Avondale Estates City Manager Patrick Bryant believes expediency is critical in moving ahead with developing five city-owned acres along with several other projects. Courtesy of Patrick Bryant

Avondale Estates to vote on creating an Urban Redevelopment Area

Avondale Estates’ Board of Mayor of Commissioners is voting this week on whether to create an Urban Redevelopment Area, a board that, unlike the BOMC, can issue a bond anticipation note for financing projects that the city has given top priority.

This strategy, recommended by city consultants Davenport & Company, has never before been attempted by Avondale Estates. By issuing a BAN, the city has the ability to borrow money for projects without needing the voter approval required by a general obligation bond.

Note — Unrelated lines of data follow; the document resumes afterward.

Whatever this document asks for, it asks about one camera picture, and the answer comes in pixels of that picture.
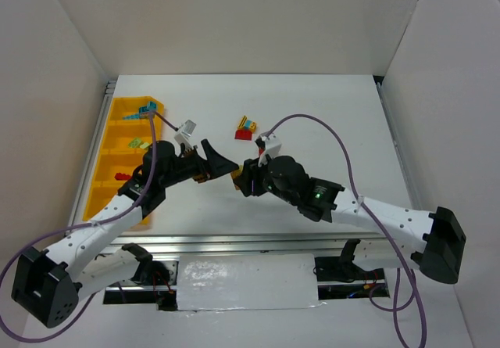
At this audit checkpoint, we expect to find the yellow green lego stack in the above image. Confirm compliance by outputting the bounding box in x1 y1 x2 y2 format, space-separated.
230 169 242 191

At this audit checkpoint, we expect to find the light green curved lego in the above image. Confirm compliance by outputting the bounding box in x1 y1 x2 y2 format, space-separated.
128 138 142 148

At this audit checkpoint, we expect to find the red green blue lego stack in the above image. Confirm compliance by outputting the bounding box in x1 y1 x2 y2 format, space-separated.
114 173 131 181

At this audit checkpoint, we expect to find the blue round lego brick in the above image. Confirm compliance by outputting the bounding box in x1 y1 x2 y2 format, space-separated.
137 106 155 119

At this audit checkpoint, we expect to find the blue square lego brick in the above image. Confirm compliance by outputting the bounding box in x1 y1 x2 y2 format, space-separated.
146 101 158 110

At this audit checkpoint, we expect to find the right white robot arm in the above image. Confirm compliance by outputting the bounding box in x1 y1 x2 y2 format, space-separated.
234 156 466 284

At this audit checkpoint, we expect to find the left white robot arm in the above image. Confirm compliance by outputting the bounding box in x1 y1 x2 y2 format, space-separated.
12 140 238 328

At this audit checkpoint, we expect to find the red yellow blue lego stack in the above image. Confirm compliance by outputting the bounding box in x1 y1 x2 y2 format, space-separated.
234 116 257 141

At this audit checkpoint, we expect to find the yellow compartment bin tray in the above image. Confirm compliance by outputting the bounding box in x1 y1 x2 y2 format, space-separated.
83 96 165 221

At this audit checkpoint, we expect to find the white taped cover panel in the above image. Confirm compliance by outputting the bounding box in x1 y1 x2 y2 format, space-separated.
177 254 320 311

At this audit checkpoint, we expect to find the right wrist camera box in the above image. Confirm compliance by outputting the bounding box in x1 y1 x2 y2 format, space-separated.
255 131 282 167

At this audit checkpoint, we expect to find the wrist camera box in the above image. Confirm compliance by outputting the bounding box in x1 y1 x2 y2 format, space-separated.
255 131 282 167
174 120 196 149

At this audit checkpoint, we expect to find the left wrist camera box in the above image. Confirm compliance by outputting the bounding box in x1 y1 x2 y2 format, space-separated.
174 120 196 149

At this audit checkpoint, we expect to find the aluminium rail frame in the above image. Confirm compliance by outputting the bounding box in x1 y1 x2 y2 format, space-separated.
64 77 435 257

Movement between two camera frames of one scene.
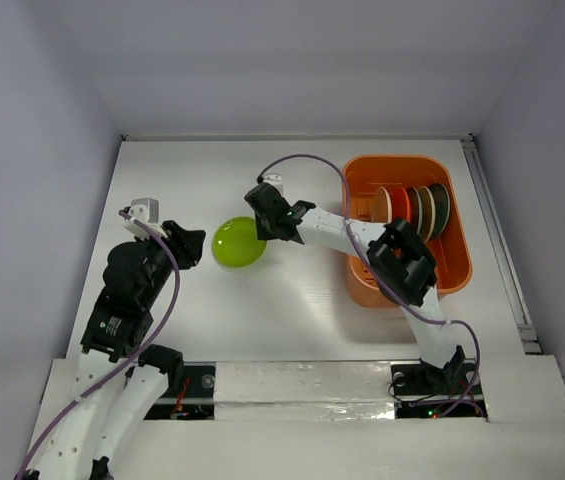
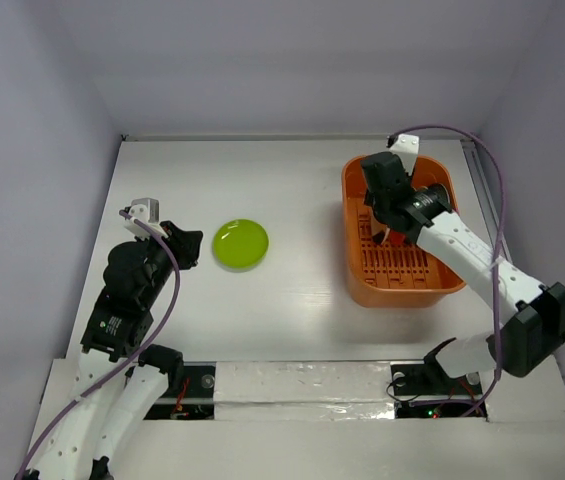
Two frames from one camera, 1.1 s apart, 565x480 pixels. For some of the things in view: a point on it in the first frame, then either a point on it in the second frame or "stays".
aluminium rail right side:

Commissioners will decide on this and several related issues during a special called meeting, 6 p.m., June 13 at city hall, 21 North Avondale Plaza.

Creating a URA proved unpopular with nearly everyone who spoke during the public comment portions of last week’s commission work session. Nearly 50 showed up to a meeting lasting well over four hours.

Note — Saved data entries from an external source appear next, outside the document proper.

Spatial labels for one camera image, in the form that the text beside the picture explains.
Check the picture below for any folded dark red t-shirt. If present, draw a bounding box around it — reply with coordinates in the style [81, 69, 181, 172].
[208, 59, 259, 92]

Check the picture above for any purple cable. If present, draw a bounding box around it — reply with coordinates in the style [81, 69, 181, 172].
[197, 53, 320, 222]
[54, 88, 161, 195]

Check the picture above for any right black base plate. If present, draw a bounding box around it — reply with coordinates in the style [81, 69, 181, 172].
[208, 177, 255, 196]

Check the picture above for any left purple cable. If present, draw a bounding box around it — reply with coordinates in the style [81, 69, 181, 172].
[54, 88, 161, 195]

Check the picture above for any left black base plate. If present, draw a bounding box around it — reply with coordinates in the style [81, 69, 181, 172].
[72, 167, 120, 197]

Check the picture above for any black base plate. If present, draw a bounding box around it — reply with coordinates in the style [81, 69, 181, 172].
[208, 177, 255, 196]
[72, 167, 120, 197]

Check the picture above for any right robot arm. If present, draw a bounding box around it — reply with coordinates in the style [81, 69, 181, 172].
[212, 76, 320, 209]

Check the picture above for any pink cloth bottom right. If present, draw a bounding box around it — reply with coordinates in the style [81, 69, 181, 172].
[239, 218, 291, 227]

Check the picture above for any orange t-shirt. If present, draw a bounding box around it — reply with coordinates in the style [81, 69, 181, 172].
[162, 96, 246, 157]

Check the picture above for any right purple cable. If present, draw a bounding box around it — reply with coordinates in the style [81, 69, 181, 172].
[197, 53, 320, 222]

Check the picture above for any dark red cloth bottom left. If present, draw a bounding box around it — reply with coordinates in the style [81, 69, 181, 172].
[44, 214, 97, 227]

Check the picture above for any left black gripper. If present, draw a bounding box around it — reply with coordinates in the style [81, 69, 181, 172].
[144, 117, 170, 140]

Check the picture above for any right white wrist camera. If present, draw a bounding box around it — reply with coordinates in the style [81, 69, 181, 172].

Prior to the meeting resident Liz Goodstein posted a comment online largely reflecting those citizen comments expressed during the work session. She wrote: “ … it should be troubling to every citizen that our BOMC is contemplating empowering itself to issue millions in bonds, a decision that will have consequences for decades, without consulting with the voters who will pay the bills.”

But during a recent interview with the AJC, City Manager Patrick Bryant said a referendum, if approved by voters, would actually cost the city more than borrowing through a BAN.

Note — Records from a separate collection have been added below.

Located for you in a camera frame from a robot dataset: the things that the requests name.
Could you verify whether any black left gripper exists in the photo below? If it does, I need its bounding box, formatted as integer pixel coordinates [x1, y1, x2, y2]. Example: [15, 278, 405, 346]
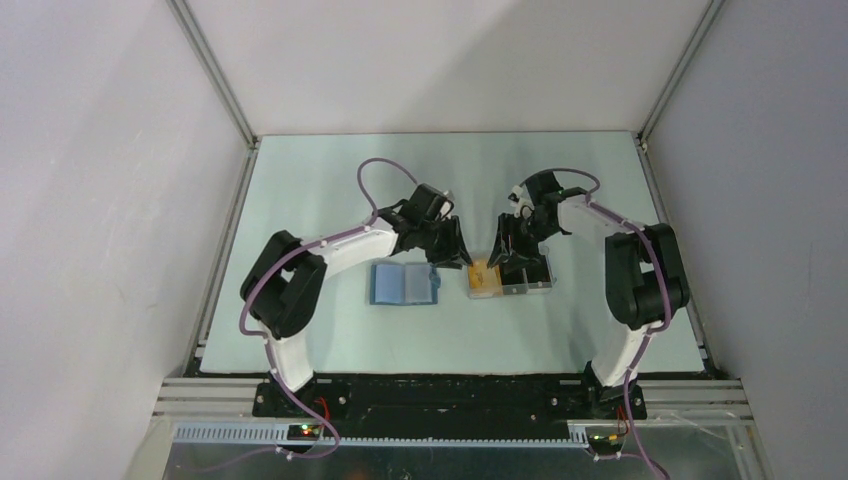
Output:
[417, 215, 473, 271]

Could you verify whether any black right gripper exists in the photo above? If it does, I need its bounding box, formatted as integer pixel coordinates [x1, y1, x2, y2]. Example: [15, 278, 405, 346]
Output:
[487, 213, 558, 274]

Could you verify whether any blue leather card holder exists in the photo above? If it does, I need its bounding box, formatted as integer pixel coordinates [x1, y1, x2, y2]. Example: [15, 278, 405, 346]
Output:
[369, 262, 441, 307]

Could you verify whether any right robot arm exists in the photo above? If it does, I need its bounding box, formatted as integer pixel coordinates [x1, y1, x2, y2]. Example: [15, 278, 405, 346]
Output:
[487, 168, 691, 418]

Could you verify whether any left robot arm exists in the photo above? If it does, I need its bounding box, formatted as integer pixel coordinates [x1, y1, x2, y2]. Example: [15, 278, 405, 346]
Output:
[238, 183, 471, 417]

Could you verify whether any black credit card stack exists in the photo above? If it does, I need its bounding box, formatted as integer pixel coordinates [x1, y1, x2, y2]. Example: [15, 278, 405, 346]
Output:
[501, 265, 554, 296]

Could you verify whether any clear acrylic card tray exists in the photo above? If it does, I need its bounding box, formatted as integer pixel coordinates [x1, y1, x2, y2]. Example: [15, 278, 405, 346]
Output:
[466, 247, 557, 299]

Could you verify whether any gold credit card stack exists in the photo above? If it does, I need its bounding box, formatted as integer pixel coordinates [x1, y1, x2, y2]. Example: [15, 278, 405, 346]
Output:
[467, 259, 503, 299]

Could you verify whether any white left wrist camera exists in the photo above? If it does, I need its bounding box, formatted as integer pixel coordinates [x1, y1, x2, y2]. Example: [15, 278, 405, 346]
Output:
[437, 190, 456, 218]

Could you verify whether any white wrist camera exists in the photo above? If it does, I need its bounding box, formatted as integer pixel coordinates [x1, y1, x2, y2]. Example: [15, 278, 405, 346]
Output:
[437, 190, 456, 218]
[508, 185, 532, 208]

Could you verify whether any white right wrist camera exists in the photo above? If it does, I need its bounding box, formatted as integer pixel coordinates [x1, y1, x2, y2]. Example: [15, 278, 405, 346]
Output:
[508, 185, 532, 208]

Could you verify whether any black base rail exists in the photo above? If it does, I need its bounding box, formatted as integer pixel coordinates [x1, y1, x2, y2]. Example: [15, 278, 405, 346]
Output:
[252, 373, 647, 441]

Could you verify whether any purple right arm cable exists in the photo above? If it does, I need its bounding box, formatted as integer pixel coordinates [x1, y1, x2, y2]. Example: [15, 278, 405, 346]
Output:
[529, 166, 674, 478]

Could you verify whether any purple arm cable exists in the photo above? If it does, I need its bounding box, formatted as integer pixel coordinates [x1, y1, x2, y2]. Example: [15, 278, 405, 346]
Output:
[238, 157, 420, 462]
[529, 166, 674, 478]

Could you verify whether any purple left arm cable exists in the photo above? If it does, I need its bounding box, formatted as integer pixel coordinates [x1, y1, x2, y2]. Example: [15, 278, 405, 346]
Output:
[238, 157, 420, 462]

“With a BAN, you pay interest only on the amount of money that you borrow,” he said. “With a [general obligation bond], once approved, you start paying immediately on both the principal and interest. We are not taking the voice away from the public, but allowing the city to borrow as needed. This mechanism is in the best financial interests of the city and taxpayer.”

There are five projects that would get paid through the BAN: the Kensington storm water project, the north woods (north of Lake Avondale) storm water project, creation of a storm water master plan, restructuring of the Laredo Drive/Clarendon Avenue intersection and development of a roughly two-acre park in downtown. For now, the total estimated cost for these projects is $7 to $7.5 million

The park is part of a larger proposed development of five city-owned acres that would include two commercial buildings fronting North Avondale Road, a project that Avondale official deem crucial.

Decatur-based Fabric Developers was the only company giving the city a response to its Request for Qualifications to design and build this commercial portion. Bryant points out that creating a URA allows the city to enter into negotiations with Fabric, which helped create the acclaimed Parsons Alley in Duluth.

He also points out the city can’t afford procrastination.

“There is a risk if we aren’t expedient,” Bryant said. “We need that [five acre] project to generate revenue and improve the quality of life in Avondale. It is critical for Avondale to establish a diverse economy (the city’s tax base is 90 percent residential) to sustain itself into the future.”